Obama's statement today contrasted his goals with the Cheneyist contempt for the Geneva Convention, the Constitution, and basic human values currently guiding American policy.
"Torture is how you create enemies, not how you defeat them. Torture is how you get bad information, not good intelligence. Torture is how you set back America's standing in the world, not how you strengthen it. It's time to tell the world that America rejects torture without exception or equivocation. It's time to stop telling the American people one thing in public while doing something else in the shadows. No more secret authorization of methods like simulated drowning.
"When I am president America will once again be the country that stands up to these deplorable tactics.
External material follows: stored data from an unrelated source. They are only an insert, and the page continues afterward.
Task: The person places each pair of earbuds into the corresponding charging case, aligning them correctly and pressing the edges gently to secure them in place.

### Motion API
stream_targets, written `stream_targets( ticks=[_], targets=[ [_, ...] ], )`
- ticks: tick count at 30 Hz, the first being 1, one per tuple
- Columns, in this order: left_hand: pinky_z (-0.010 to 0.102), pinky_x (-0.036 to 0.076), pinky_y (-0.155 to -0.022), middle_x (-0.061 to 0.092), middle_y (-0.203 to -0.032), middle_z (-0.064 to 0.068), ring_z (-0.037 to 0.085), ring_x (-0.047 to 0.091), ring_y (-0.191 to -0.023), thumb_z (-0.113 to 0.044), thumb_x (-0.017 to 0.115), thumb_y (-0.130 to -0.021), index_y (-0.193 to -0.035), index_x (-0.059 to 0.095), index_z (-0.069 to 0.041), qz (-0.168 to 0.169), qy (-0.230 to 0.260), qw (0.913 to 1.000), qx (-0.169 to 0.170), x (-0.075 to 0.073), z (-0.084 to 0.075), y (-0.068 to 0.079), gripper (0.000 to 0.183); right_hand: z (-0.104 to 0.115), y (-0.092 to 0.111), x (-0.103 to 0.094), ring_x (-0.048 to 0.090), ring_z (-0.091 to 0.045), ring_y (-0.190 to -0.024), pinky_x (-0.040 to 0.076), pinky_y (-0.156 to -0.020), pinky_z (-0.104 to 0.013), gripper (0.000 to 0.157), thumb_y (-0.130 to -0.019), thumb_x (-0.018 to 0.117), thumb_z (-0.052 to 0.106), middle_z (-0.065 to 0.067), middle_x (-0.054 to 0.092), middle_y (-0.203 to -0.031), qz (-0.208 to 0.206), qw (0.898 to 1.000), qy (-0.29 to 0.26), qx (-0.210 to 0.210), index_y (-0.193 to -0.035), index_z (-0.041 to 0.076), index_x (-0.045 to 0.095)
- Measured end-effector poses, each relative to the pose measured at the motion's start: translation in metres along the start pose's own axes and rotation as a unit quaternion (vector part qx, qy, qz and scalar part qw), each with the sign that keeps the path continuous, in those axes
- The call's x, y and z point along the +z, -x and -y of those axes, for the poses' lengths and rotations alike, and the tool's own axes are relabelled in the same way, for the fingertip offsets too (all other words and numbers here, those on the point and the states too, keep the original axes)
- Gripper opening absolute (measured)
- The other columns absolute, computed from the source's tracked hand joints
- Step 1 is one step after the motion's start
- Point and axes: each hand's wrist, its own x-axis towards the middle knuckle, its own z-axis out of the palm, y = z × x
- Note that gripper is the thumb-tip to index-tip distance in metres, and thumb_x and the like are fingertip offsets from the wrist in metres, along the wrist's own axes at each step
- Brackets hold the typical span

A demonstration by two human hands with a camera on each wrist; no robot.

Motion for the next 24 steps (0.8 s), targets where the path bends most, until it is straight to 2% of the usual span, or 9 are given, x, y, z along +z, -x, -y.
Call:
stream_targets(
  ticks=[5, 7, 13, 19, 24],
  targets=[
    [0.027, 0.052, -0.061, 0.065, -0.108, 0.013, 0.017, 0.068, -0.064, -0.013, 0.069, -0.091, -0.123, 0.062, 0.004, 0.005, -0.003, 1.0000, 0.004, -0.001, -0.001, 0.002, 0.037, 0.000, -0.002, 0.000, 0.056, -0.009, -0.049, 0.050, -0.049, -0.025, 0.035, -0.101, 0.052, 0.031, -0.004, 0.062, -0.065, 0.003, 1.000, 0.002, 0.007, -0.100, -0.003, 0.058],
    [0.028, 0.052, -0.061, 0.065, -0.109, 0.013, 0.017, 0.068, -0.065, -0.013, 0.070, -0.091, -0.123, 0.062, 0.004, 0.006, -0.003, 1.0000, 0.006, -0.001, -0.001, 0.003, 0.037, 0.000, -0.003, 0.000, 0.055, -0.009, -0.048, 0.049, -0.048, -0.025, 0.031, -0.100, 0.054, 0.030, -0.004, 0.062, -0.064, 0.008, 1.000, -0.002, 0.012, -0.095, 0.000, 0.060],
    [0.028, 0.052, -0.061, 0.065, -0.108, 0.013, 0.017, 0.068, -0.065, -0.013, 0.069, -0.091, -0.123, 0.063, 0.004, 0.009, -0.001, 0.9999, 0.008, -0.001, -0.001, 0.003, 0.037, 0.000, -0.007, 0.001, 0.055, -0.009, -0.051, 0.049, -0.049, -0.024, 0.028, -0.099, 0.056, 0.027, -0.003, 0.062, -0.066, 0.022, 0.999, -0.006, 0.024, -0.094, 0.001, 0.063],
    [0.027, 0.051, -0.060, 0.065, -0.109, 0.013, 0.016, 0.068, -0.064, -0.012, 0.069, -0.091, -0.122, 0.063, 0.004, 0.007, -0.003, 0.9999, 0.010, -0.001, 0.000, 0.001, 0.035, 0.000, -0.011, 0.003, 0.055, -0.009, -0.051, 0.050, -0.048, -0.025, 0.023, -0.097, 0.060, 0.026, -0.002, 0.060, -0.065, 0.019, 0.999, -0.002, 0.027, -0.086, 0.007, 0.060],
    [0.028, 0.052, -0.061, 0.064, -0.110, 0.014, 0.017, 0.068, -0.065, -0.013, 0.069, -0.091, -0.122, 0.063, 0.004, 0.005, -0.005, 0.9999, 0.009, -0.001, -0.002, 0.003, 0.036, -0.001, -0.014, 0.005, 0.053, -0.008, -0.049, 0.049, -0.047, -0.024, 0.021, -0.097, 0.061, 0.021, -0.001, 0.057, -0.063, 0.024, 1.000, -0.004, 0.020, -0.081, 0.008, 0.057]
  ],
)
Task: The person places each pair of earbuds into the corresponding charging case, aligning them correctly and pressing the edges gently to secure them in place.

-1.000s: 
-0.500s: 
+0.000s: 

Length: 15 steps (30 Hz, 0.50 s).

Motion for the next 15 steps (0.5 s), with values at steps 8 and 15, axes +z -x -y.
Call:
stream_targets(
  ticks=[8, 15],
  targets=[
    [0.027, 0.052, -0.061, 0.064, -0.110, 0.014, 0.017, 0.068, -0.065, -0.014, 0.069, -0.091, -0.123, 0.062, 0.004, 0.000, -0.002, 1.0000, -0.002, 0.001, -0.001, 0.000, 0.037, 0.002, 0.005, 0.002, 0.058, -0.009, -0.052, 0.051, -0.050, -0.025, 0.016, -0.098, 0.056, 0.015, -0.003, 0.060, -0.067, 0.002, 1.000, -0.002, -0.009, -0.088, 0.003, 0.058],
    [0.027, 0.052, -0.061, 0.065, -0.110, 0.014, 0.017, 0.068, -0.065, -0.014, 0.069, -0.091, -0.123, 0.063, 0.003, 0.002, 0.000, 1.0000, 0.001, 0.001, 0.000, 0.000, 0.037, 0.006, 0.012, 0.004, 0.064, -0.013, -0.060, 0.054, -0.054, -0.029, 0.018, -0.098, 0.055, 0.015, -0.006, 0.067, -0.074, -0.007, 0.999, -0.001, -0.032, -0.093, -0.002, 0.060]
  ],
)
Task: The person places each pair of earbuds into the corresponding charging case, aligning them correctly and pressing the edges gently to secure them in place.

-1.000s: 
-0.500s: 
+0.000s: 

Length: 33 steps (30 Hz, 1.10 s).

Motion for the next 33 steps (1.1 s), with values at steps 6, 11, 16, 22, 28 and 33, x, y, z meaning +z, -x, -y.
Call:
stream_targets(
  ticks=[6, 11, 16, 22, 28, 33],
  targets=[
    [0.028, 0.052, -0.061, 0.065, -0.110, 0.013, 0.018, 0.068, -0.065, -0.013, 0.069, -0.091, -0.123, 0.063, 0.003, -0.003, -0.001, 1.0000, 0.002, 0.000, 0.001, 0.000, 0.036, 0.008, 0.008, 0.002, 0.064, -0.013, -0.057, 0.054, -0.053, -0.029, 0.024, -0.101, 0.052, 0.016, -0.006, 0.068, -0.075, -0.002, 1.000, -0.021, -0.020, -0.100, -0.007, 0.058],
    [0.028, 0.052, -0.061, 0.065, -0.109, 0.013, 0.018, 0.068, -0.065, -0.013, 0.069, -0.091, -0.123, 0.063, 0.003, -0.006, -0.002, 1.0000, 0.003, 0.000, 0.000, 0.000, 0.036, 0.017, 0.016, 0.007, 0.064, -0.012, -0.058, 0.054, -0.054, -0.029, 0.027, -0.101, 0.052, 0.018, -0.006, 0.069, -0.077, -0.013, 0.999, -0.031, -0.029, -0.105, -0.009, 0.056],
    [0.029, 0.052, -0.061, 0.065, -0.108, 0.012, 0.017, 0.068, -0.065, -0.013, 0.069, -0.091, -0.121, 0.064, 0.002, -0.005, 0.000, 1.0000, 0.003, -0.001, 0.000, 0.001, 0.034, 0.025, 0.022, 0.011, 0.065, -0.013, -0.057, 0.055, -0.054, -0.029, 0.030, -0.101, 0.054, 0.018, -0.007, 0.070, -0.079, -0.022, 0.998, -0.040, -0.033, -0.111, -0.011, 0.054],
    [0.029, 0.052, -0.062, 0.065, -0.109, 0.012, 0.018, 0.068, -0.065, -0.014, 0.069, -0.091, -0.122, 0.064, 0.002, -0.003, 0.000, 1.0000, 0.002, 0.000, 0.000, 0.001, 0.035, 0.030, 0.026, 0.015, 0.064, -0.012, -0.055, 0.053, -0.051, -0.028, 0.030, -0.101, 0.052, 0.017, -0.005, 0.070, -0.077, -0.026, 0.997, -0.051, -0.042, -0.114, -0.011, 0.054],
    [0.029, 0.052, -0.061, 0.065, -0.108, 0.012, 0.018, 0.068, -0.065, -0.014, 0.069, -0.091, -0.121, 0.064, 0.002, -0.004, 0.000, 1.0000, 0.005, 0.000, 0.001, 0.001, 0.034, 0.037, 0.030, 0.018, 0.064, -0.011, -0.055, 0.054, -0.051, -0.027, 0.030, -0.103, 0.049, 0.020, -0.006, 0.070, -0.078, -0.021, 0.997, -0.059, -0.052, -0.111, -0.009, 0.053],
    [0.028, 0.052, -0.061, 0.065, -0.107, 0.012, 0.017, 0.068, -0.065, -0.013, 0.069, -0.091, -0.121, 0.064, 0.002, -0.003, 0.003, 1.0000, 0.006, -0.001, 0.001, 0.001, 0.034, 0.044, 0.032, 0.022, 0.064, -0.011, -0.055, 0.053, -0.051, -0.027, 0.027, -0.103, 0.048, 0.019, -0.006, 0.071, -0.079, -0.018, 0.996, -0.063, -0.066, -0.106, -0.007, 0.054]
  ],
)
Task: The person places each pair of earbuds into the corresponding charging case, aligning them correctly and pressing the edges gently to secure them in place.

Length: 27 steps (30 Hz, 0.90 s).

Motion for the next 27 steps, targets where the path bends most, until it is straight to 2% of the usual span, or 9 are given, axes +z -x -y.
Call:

When I am president we won't work in secret to avoid honoring our laws and Constitution, we will be straight with the American people and true to our values."
How pathetic is it that a stark definition of change in electoral politics is opposition to the barbaric tactics Bush himself said were what made Saddam Hussein a brutal madman. Official Republican policy (not just Bush and Cheney, but pretty much every serious contender for the Republican nomination save McCain) is to institutionalize torture and (as Mitt Romney said) double the size of Gitmo, with more secrecy, more human rights abuses, and more of an abandonment of the principles this nation was founded upon.
No wonder Ron Paul raised $5 million last quarter. Even many Republican voters of the small government variety are disgusted with the jackbooted turn their party has taken. Obama's words help define the needed contrast between what the Republican party has become and basic American values, and I imagine the Democratic field will continue to express not only dismay at what has occurred in our name, but a clear alternative if Americans vote for Democrats and against the continuation of our Saddam-like policies.